Calon yang menempati urutan tertinggi dalam daftar ini berpeluang besar mendapat kursi di parlemen.
Sementara calon yang diposisikan sangat rendah pada daftar tertutup tidak akan mendapatkan kursi.
Kader yang tak punya banyak uang untuk 'menyetor' ke parpol jangan berharap bisa nyalon.
Wajar saja dalam sistem proporsional tertutup ketua umum sangat absolut dalam menentukan siapa kader yang dekat dengannya bisa dengan mudah mendapat kursi empuk di DPR/MPR.
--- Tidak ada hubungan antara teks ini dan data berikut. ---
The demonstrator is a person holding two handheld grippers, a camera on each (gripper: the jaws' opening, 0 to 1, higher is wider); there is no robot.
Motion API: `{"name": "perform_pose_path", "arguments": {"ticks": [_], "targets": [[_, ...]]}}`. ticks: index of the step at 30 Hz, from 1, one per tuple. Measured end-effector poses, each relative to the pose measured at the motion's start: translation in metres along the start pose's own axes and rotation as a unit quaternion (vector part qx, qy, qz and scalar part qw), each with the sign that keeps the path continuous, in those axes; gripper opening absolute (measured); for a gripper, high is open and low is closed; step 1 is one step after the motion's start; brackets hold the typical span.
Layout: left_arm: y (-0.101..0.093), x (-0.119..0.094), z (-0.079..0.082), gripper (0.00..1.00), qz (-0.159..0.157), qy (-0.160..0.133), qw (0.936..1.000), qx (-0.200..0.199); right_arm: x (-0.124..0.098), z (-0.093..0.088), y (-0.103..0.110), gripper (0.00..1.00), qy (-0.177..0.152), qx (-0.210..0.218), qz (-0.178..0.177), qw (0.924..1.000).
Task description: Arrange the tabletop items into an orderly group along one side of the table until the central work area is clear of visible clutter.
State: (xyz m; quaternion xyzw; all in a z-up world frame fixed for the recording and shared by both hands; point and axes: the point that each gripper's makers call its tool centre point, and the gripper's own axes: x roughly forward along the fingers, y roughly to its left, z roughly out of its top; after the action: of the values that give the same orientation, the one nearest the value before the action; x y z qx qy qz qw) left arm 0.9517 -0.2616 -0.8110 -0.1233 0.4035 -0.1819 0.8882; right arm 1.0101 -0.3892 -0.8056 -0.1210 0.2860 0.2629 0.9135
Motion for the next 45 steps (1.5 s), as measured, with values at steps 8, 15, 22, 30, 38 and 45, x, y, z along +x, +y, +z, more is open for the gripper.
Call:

Tentu saja berbeda dengan sistem proporsional terbuka. Kandidat dipersiapkan langsung oleh partai politik.
Meski peluang 'setoran' ke parpol selalu ada, namun biasanya dipilih kader yang memang memiliki banyak massa di akar rumput.
Jadi, dalam sistem proporsional terbuka, memberikan kesempatan kepada pemilih untuk menunjuk wakil yang benar-benar mau memperjuangkan kepentingan bersama.
Dalam sistem tertutup, belum tentu rakyat mengenal siapa kandidatnya. Mereka hanya memilih partai politik.
Padahal sudah jelas ada dogma yang menyebut bahwa suara rakyat adalah suara Tuhan. Wakil yang duduk di kursi parlemen benar-benar pilihan rakyat.
Ketika aspirasi tak diindahkan oleh kandidat terpilih, maka dia mengkhianati Tuhannya.